Director: David Ayer
After the lacklustre receptions of both Man of Steel and its sequel-cum-crossover Batman vs Superman: Dawn of Justice, a lot of pressure has obviously been placed on the DC Cinematic Universe to redeem itself in the eyes of cinema-goers with Suicide Squad, its latest instalment. And while it certainly is an improvement over the dreary, bleak portraits of the Last Son of Krypton and the Caped Crusader, Suicide Squad is still certainly not without its flaws.
After a calamity of earth-threatening proportions ravages Midway City, sociopathic government official Amanda Waller (Viola Davis) gathers together an equally sociopathic crew of supervillains and criminals in order to combat the threat. If Task Force X succeeds in its mission, its members have their prison sentences reduced; if they fail, they die.
There’s a consistent awkwardness surrounding the film’s editing and structure. It feels as if director David Ayer set out to make a much more serious, gritty production, but following criticisms of Man of Steel and BvS for having those same aspects, significant alterations were made during post-production in order to give it a more light-hearted feel. As a result, Suicide Squad loses a lot of the dramatic tension and heft it could have certainly used and benefited from. Nevertheless, its sense of humour is able to redeem some of these pitfalls.
Being billed as a sort of “Guardians of the Galaxy with supervillains”, a large percentage of the film’s success would have to depend on the strengths of its ensemble cast. Margot Robbie’s deranged former psychiatrist Harley Quinn is without a doubt the highlight, being able to come off as hilariously unhinged as well as sympathetic and likeable. Will Smith’s Deadshot, while being a standard leading role for him, is fairly one-note and uninteresting. It’s billed as his first proper foray into bad guy territory, but his Floyd Lawton is essentially a moralistic hitman with a soft spot for his daughter. As for the other members of Task Force X, they all have their own individual quirks, which provide a few standout moments, but they aren’t really fleshed out enough for us to care about them as characters.
Another highly anticipated aspect of Suicide Squad is Jared Leto’s performance as the Joker, particularly considering the massive shoes he has to fill following Heath Ledger’s phenomenal take on arguably the greatest villain in fiction. The problem is Leto’s hardly in the film, which is a real shame. He exists largely to provide a backstory and context for Quinn and her warped mental state, and a large portion of his screen-time is relegated to flashbacks. What we do see of him comes off as an odd fusion of Ledger’s take plus elements of modern gangsta culture. It’s difficult to assess whether he’s a worthy holder of the Joker mantle until Leto’s given a more substantial appearance, which will probably happen with the inevitable Quinn-Joker spinoff.

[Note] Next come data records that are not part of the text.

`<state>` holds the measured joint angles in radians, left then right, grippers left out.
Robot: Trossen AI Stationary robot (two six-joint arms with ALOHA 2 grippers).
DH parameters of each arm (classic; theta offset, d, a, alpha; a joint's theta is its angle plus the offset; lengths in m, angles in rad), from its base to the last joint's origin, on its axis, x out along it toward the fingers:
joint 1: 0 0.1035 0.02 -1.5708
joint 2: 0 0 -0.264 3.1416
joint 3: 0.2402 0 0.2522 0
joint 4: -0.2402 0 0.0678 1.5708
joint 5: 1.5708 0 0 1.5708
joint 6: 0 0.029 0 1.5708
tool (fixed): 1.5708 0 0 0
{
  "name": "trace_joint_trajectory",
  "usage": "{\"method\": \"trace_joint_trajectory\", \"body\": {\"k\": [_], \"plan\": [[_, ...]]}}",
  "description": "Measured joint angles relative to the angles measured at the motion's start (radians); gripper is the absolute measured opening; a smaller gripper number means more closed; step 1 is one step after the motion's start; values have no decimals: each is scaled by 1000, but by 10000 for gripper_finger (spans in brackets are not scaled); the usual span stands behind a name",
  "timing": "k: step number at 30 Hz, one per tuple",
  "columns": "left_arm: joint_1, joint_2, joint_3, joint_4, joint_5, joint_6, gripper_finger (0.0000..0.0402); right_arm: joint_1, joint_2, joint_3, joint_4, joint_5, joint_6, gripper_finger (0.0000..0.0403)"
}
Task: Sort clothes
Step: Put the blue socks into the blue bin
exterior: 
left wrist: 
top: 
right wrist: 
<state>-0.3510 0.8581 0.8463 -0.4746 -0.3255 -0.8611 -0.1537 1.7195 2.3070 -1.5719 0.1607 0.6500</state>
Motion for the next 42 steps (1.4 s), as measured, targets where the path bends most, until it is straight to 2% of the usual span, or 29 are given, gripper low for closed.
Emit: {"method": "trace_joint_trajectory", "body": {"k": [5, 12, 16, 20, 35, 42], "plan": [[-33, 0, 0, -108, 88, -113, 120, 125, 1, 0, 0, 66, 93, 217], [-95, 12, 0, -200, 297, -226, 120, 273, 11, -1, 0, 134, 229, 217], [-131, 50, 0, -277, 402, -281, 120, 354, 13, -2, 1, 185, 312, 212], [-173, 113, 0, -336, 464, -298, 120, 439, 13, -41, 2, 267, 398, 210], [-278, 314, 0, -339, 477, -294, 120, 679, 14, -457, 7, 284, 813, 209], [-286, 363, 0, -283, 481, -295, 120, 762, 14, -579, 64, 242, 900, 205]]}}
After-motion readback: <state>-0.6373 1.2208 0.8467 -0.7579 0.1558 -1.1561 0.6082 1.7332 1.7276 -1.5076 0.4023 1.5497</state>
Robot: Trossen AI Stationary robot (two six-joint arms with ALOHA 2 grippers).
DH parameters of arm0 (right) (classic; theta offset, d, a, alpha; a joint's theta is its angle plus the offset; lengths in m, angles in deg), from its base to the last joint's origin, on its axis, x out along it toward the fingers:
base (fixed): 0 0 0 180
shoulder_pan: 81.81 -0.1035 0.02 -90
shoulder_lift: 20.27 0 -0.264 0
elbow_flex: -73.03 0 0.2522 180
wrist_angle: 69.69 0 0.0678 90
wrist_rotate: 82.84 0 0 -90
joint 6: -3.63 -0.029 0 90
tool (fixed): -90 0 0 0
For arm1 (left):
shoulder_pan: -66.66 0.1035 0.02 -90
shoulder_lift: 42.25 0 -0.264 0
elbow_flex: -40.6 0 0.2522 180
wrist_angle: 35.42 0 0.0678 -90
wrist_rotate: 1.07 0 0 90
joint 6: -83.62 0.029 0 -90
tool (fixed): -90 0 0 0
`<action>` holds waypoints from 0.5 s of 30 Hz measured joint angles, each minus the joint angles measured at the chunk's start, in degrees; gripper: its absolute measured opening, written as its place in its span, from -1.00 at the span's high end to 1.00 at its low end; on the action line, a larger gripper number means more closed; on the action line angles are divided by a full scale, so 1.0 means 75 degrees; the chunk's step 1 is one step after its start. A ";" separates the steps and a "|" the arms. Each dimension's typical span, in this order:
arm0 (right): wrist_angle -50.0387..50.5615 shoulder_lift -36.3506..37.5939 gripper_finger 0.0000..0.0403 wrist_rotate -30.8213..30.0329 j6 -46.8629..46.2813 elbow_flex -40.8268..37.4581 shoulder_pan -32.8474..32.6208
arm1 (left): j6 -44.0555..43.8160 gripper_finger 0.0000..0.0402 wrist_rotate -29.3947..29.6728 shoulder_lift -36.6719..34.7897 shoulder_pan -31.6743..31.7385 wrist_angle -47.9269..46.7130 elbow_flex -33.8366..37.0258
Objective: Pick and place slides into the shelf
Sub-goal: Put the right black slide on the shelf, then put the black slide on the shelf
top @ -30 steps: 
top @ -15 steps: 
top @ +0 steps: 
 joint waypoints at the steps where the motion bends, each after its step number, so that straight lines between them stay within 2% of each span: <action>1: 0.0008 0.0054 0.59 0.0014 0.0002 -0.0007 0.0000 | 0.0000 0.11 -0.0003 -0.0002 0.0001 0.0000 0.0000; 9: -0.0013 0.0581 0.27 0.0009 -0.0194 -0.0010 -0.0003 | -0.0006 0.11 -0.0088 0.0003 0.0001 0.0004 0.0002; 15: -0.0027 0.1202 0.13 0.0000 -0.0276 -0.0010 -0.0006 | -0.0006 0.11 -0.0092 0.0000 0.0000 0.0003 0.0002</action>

Far from being the much-needed revitalisation for the DC Cinematic Universe, Suicide Squad is often messy and unfocused, which is disappointing considering the amount of hype that preceded its release. However, there’s still fun to be had, both through the unusual characters that splash across the screen, and some legitimately funny moments that arise from their interactions. If you manage your expectations, you’ll likely have a good time.